Yesterday afternoon, Corp Fin issued this “Staff Statement” to highlight accounting, financial reporting & governance issues that they want people to carefully consider before taking private companies public via a SPAC. Acting Chief Accountant Paul Munter also issued this statement to further emphasize the complex financial reporting & audit considerations that come into play with these transactions. These statements are being made at the Staff level and aren’t approved by the Commission, but they underscore that people at the SEC think the SPAC frenzy warrants caution.
Corp Fin’s statement points out that private companies need to thoroughly lay the groundwork for going public – even if they’re not doing it via a traditional IPO. Here are a few (paraphrased) reasons why:
– Financial statements for the acquired business must be filed within four business days of the completion of the business combination pursuant to Item 9.01(c) of Form 8-K. You aren’t entitled to the 71-day extension of that Item.
– The SPAC – and the combined company – need adequate expertise, books & records and internal controls to be able to meet reporting deadlines, satisfy the form & content requirements of financial statements, adopt accounting standards that may not have applied when private, understand “predecessor” implications, and generally ensure that they’re providing timely & reliable reporting
– The combined company will need to continue to satisfy quantitative & qualitative listing standards – e.g., the SPAC may lose round lot holders during the business combination; the private operating company may not have in place adequate independent director oversight, appropriate audit committee expertise, or a code of ethics
In addition, the Staff wants everyone to understand that going the SPAC route means that the combined company will be more restricted in future capital raising transactions.
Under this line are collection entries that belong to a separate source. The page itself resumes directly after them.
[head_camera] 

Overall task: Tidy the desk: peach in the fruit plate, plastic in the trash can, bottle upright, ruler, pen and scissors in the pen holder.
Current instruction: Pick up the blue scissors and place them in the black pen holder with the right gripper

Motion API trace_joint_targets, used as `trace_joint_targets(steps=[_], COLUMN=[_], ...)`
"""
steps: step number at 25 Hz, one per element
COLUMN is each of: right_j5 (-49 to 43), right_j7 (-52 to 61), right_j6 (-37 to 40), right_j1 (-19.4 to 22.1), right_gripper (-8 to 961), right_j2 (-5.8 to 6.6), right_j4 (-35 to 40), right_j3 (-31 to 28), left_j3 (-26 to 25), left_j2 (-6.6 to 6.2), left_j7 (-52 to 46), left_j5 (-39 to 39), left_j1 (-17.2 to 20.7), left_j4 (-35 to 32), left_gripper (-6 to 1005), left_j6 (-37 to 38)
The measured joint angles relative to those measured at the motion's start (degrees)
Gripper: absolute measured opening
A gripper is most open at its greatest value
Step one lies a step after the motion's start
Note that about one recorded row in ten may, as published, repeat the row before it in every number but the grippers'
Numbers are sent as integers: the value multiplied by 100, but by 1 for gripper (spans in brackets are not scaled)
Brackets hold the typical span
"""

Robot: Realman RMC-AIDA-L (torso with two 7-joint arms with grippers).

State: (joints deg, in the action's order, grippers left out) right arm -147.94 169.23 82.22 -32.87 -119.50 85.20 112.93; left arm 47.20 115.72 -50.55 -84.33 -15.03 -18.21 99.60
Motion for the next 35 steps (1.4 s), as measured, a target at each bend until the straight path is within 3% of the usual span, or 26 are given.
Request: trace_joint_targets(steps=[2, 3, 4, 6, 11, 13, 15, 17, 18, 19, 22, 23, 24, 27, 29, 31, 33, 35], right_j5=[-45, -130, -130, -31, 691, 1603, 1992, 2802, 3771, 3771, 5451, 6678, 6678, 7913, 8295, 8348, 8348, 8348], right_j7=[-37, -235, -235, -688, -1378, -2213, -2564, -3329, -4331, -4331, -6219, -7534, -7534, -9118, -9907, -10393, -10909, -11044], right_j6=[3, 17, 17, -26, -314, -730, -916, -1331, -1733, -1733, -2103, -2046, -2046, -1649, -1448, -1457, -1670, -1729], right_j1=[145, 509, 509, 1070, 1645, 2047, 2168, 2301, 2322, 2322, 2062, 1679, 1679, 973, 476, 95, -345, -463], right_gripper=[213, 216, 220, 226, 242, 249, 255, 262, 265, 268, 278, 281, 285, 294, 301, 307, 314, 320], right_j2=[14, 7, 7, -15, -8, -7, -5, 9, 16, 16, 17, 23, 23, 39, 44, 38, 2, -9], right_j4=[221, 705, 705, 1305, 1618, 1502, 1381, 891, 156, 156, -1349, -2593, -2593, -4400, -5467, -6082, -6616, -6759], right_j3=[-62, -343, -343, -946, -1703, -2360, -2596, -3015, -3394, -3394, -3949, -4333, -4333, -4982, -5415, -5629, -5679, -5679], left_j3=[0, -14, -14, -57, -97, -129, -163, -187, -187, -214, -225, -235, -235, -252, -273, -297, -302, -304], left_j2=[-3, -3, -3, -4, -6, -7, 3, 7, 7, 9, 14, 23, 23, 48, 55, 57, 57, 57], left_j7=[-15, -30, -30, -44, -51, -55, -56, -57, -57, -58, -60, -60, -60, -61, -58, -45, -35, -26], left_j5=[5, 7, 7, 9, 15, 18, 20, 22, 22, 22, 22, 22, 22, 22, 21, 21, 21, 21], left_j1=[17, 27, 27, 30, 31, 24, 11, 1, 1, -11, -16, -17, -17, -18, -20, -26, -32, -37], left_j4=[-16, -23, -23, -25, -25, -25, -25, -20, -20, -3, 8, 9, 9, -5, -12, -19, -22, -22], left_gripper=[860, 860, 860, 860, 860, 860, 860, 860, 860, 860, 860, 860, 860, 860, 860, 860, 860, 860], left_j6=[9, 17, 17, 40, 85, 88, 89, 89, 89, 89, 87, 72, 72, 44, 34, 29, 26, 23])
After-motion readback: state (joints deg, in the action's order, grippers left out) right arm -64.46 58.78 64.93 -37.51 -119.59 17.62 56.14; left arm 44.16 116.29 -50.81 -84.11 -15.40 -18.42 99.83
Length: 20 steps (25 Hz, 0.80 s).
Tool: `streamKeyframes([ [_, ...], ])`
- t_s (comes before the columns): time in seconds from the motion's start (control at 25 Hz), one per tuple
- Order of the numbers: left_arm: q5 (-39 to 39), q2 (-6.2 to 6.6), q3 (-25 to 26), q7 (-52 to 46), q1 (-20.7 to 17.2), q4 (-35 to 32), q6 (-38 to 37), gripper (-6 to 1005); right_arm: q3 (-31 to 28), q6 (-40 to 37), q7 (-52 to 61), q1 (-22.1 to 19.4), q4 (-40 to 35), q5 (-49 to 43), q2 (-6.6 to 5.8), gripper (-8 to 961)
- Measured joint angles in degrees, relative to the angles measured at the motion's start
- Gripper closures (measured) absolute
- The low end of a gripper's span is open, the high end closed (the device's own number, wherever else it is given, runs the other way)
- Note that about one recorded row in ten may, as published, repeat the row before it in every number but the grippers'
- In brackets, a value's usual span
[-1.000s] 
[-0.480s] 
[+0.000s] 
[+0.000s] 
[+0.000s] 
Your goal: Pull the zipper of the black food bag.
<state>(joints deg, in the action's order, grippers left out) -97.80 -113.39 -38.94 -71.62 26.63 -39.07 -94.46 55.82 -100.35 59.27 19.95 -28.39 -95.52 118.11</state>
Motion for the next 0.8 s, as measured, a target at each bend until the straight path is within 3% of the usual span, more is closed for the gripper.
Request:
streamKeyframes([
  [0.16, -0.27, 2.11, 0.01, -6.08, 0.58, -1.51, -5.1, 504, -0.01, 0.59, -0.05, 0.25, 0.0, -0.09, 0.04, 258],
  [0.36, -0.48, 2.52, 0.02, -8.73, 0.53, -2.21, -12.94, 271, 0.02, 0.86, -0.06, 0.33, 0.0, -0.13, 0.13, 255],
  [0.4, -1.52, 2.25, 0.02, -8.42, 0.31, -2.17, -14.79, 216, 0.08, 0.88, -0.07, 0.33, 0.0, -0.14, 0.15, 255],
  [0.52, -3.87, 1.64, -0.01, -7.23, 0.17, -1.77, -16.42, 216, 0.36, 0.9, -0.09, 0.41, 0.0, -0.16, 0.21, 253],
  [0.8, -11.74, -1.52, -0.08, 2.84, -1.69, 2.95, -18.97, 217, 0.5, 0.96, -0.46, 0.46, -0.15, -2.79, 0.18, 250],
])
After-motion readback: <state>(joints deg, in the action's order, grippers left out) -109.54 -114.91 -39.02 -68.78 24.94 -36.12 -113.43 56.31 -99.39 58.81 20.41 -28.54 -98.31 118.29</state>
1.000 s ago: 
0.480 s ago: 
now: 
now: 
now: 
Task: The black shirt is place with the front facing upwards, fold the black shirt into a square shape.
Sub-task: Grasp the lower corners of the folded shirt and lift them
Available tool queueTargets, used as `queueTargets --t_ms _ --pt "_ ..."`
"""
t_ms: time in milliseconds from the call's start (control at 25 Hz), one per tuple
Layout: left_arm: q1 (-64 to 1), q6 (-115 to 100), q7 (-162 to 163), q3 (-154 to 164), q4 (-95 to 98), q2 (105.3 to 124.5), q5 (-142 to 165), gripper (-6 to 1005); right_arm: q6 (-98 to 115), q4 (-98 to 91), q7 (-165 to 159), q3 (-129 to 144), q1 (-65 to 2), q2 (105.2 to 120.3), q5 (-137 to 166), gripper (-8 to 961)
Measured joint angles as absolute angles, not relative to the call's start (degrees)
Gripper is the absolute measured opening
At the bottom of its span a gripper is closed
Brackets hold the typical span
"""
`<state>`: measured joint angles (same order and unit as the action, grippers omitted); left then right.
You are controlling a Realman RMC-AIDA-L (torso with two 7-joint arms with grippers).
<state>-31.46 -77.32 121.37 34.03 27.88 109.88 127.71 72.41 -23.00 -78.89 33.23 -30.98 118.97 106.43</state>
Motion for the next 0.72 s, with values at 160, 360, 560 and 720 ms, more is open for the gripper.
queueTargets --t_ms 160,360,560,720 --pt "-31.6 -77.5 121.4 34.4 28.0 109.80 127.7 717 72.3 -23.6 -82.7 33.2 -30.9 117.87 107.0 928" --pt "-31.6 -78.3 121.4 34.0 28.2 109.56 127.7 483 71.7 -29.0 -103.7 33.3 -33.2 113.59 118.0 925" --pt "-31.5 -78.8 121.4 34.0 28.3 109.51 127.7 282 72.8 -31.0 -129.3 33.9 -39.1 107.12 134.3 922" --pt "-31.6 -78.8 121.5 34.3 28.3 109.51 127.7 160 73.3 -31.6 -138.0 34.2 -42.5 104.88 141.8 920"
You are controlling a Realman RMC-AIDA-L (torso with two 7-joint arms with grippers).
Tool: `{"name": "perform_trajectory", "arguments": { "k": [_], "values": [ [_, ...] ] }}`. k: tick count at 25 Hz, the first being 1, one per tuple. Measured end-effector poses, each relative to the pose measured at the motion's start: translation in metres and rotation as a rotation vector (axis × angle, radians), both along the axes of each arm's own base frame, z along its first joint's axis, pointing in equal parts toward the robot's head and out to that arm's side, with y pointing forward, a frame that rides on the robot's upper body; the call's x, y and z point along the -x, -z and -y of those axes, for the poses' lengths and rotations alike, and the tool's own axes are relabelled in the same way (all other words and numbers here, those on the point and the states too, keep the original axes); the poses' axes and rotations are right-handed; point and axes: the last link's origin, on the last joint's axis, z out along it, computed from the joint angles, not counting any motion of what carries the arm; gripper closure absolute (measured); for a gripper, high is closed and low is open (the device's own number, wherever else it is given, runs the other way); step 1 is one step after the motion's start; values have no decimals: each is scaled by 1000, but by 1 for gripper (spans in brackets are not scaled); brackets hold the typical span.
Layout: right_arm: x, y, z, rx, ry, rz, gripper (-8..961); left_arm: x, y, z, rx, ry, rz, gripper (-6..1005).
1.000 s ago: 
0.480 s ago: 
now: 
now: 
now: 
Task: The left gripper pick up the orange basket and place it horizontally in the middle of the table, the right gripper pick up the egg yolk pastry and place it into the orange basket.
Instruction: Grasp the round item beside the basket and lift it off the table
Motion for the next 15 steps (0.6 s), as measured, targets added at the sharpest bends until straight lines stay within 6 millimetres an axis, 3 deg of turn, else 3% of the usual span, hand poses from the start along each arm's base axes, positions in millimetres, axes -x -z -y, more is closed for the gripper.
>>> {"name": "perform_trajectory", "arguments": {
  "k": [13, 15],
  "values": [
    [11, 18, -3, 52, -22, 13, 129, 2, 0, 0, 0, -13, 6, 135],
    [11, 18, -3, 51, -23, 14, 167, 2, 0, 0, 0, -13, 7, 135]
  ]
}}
For example, for 3 years following the business combination, they’ll be an “ineligible issuer” (no WKSI status, no FWPs, etc.) – and also during that 3-year period, they won’t be able to incorporate by reference on Form S-1.
These limitations on capital raising aren’t new rules – they’re really just saying that the more recent “fast track” alternatives aren’t available to former shells. But they bear emphasis with the business crowd who are excited about a fast deal now and will be decidedly less excited about a slow deal later. Do yourself a favor and put it in writing!
ESG: Pru Previews Progress Before Annual Meeting
Prudential has been one of the ongoing leaders in sustainability disclosure. In late 2019, the company adopted a “multi-stakeholder” focus – and in 2020, it used its sustainability report to share progress under that framework. This year, we’re getting an even earlier look at some of Pru’s most impactful metrics – via this first-of-its-kind “summary ESG report” that was posted to the company’s sustainability page last week. It’s 18 pages long – and gives details on:
– The status of the Company’s Global Environmental Commitment’s operational and investment targets.
– Employees’ race/ethnicity and gender by job category, including preliminary EEO-1 data for 2020.
– Actions taken to support the Company’s nine commitments to racial equity, including disclosure of our diversity talent goals, which will serve as a baseline to illustrate our progress going forward.
– Disclosure of the Company’s gender and pay equity results.
The report was posted the same day the company filed its proxy statement. As usual, the proxy statement is very fulsome – and on page 58, it gives details on the “diversity modifier” that’s mentioned in the ESG summary as a way the company is supporting its commitment to racial equity. Although the company typically doesn’t post its full sustainability report until May/June, the ESG summary report provides key info to investors and other stakeholders in advance of the annual meeting on May 11th.